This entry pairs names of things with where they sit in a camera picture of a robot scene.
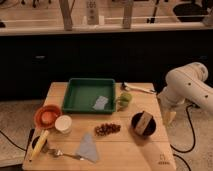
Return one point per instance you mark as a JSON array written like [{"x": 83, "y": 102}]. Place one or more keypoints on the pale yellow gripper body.
[{"x": 168, "y": 116}]

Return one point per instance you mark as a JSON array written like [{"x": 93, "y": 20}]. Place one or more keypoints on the bunch of dark grapes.
[{"x": 106, "y": 129}]

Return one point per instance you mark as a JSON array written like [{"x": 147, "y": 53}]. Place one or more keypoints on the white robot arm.
[{"x": 186, "y": 82}]

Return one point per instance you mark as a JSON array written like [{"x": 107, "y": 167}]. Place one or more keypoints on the brown sponge block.
[{"x": 142, "y": 126}]

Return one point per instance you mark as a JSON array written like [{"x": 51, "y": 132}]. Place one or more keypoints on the black bowl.
[{"x": 152, "y": 125}]

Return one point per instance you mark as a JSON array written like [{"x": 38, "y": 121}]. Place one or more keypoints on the green cup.
[{"x": 123, "y": 100}]

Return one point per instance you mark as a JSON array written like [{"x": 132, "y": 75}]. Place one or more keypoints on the light blue cloth in tray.
[{"x": 100, "y": 103}]

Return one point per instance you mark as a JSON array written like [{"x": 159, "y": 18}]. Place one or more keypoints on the blue triangular cloth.
[{"x": 87, "y": 148}]

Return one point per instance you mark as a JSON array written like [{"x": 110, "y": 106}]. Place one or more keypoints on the green plastic tray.
[{"x": 81, "y": 94}]

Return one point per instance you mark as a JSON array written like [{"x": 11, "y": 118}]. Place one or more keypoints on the white cup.
[{"x": 63, "y": 124}]

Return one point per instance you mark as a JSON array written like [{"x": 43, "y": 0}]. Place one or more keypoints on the silver fork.
[{"x": 57, "y": 153}]

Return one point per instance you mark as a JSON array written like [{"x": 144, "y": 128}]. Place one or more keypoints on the orange bowl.
[{"x": 46, "y": 116}]

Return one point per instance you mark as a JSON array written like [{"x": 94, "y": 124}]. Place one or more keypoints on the small black dish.
[{"x": 38, "y": 143}]

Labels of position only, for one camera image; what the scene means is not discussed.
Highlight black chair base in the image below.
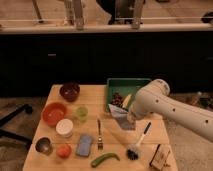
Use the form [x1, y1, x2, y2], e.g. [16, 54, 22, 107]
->
[0, 104, 33, 149]

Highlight brown card box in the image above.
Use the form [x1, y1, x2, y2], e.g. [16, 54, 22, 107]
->
[149, 144, 170, 171]

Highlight white round container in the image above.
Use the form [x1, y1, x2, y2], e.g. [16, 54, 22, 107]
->
[56, 119, 73, 137]

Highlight small metal bowl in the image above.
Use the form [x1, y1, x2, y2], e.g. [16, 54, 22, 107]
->
[35, 137, 53, 155]

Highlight yellow corn toy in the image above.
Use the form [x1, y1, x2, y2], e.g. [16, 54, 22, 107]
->
[122, 94, 132, 108]

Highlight grey-blue towel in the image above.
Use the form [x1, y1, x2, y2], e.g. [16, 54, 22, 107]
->
[108, 104, 135, 130]

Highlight green plastic cup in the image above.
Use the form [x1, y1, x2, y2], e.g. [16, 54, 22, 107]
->
[75, 106, 88, 122]

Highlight metal fork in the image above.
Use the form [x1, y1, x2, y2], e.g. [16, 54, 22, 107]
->
[97, 119, 103, 150]

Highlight orange bowl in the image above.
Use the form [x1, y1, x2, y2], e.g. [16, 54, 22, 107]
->
[41, 102, 67, 126]

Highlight blue sponge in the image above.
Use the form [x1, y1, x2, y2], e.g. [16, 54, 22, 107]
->
[76, 134, 93, 157]

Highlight orange fruit toy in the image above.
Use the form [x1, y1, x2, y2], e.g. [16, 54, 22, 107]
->
[56, 144, 71, 159]

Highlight purple bowl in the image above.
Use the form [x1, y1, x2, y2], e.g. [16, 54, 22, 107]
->
[59, 82, 80, 102]

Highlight green pepper toy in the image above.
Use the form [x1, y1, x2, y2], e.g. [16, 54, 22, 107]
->
[90, 153, 120, 168]

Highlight green plastic tray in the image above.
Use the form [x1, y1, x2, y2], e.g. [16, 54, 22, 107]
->
[105, 78, 150, 111]

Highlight black white dish brush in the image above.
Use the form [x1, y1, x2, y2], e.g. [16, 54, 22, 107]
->
[126, 123, 151, 160]

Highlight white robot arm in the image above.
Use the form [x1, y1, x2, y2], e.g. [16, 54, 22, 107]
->
[127, 79, 213, 142]

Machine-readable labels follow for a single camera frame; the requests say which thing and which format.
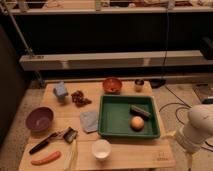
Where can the orange round fruit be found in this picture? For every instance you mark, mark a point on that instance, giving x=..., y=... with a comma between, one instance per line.
x=137, y=123

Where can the brown dried fruit pile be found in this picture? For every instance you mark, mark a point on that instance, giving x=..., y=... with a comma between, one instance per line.
x=79, y=100

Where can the grey blue cloth square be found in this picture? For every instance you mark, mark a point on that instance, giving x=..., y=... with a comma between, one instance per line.
x=89, y=121

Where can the purple bowl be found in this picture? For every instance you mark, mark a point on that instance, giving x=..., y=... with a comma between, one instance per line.
x=39, y=119

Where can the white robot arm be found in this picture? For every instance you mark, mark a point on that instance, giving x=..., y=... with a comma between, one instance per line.
x=198, y=129

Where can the white paper cup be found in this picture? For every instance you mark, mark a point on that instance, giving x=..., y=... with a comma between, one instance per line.
x=101, y=149

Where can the black handled tool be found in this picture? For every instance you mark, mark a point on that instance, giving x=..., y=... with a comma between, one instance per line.
x=43, y=143

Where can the red bowl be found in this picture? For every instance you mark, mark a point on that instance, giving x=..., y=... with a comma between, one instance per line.
x=112, y=85

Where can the green plastic tray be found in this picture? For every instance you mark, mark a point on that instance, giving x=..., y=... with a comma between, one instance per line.
x=115, y=116

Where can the dark grey eraser block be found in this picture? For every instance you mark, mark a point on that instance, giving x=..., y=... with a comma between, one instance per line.
x=139, y=111

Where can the small dark-rimmed cup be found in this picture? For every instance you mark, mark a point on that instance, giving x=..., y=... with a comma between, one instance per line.
x=138, y=85

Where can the white metal shelf beam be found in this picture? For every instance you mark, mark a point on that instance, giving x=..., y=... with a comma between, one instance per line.
x=113, y=60

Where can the orange sausage toy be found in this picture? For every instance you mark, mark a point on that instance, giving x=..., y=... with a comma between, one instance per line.
x=52, y=157

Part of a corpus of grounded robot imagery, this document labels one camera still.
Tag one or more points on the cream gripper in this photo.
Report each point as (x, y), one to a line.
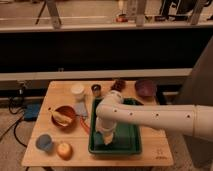
(107, 138)

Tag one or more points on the blue-green sponge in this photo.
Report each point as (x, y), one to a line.
(98, 140)

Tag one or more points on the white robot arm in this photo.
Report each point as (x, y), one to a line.
(192, 120)

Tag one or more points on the white plastic cup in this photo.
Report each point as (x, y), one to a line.
(78, 91)

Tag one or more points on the blue plastic cup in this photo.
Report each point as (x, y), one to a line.
(44, 142)

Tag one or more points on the green plastic tray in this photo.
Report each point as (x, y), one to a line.
(126, 140)

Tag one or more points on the grey spatula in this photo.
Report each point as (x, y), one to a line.
(80, 109)

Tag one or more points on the yellow apple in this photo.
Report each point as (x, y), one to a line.
(64, 150)

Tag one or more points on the wooden folding table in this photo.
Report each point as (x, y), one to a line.
(155, 147)

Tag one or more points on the yellow banana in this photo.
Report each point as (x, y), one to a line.
(61, 118)

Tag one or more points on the small dark metal can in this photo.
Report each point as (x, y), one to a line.
(96, 90)

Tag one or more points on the red-brown bowl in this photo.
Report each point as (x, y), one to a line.
(67, 110)

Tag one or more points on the bunch of dark grapes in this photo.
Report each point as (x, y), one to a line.
(118, 85)

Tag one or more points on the purple bowl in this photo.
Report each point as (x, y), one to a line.
(145, 88)

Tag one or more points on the blue box on floor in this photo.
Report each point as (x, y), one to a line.
(31, 112)

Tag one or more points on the red-handled utensil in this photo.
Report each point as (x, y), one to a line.
(84, 125)

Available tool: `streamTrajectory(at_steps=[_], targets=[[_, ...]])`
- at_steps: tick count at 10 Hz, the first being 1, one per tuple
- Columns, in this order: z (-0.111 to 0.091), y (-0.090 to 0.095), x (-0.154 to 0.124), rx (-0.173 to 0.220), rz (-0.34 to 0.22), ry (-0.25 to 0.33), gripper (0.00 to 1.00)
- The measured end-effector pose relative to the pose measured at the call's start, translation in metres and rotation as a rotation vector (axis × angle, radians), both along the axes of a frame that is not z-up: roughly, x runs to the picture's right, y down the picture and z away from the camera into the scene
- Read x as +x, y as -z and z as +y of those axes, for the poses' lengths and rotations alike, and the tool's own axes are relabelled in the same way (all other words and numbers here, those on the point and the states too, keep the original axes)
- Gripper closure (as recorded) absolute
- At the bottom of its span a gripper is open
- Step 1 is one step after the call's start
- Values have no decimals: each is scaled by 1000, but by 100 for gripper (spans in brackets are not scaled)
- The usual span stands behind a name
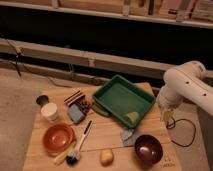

» **Instructions for the task**: In the entries above, find each line with the string "start" and copy it.

» **Answer section**:
- The measured end-effector pose relative to the pose measured at the call's start, translation in metres and rotation as a rotation vector (axis × angle, radians), both along the axes of a frame that is not z-up: roughly, x runs to the picture's right, y down the picture and z away from the camera into the scene
- Step 1 is one step after the call's start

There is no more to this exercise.